*Data provided*.
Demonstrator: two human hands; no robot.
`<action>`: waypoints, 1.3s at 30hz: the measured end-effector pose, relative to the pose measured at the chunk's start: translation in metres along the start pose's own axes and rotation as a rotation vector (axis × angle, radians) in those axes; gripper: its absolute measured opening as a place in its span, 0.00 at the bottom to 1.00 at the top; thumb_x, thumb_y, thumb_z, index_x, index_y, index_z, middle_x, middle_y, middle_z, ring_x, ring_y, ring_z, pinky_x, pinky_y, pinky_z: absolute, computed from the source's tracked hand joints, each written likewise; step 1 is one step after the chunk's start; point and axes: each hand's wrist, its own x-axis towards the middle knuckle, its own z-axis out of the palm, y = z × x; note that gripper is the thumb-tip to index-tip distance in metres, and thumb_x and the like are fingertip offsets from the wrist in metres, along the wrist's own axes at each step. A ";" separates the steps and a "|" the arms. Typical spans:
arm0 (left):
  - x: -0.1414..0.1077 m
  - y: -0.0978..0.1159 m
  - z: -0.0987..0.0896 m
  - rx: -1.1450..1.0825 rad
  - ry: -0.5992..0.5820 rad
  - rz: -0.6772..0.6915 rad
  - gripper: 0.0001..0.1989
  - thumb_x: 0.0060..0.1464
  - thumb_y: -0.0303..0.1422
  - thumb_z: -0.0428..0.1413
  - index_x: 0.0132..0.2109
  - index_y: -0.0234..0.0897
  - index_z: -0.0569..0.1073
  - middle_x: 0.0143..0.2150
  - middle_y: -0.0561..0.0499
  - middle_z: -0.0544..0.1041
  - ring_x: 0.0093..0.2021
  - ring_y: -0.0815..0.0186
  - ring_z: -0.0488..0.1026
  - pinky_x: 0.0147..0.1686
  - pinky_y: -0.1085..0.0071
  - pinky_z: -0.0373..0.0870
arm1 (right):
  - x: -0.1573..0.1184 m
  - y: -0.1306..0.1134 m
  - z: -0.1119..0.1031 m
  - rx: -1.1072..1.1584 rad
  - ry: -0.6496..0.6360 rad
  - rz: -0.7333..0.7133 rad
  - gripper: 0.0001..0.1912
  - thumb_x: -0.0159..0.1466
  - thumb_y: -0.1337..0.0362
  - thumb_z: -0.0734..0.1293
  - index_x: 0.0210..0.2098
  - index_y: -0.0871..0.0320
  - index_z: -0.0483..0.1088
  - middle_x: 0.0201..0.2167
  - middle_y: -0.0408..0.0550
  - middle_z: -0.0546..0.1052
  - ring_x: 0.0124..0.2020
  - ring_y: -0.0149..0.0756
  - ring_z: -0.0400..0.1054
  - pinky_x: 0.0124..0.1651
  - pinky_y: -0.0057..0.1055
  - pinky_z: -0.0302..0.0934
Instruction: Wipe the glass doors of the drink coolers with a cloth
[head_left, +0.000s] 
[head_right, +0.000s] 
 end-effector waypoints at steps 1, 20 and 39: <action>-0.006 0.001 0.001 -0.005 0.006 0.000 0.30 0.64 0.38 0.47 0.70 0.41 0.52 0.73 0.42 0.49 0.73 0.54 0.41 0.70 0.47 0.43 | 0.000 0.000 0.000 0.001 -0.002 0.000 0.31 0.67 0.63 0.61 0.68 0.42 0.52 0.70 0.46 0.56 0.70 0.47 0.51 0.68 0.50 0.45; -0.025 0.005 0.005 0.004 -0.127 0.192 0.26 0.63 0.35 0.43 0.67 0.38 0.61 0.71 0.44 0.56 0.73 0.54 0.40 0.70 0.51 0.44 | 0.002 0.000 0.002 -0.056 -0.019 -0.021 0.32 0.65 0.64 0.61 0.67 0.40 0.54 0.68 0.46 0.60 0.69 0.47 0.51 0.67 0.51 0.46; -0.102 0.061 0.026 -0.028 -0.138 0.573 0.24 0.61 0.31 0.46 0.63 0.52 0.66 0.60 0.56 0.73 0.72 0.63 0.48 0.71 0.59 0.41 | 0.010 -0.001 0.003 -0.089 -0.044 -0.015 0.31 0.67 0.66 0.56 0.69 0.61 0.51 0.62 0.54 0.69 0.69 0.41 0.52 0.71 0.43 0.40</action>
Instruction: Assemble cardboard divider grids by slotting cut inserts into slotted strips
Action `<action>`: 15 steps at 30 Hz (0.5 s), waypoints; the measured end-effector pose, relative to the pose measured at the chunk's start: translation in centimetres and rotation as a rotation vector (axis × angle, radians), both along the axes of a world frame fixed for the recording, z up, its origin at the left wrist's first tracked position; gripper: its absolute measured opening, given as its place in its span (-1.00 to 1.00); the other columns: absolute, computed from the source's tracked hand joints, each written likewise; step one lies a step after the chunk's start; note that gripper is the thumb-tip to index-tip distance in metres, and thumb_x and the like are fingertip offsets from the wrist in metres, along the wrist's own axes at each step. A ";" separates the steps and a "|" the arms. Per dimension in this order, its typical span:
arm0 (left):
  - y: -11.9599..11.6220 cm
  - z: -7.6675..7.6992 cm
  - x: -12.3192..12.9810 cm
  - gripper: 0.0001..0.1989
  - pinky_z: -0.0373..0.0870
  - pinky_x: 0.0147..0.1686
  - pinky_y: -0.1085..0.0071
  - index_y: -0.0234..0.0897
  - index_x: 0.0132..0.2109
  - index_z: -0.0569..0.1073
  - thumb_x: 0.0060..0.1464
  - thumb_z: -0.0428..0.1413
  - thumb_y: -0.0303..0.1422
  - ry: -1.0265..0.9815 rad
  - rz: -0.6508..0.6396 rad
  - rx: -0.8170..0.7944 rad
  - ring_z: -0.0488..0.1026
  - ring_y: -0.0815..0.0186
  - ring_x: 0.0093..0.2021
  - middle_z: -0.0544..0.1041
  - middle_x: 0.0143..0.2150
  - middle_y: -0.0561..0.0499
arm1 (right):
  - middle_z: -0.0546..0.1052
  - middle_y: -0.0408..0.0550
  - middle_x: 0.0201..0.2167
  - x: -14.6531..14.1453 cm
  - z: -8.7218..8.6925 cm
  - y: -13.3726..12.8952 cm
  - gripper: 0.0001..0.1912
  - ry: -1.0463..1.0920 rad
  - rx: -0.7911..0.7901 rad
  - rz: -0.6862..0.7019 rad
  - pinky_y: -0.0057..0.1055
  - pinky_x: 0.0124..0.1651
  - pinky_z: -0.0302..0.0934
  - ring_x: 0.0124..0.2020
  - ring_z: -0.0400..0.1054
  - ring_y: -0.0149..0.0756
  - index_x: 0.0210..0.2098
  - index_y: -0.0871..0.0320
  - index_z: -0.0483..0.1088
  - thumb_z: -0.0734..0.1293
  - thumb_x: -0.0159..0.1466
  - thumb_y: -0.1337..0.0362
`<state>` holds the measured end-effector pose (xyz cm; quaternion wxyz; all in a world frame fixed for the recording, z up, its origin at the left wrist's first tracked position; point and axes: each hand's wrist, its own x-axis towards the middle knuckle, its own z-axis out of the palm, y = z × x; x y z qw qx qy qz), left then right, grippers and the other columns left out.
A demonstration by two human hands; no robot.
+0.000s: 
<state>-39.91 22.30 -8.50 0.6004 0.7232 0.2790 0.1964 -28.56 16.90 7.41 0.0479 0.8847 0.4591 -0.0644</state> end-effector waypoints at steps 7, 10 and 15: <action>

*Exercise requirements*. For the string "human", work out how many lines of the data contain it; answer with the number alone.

*Response area*. 2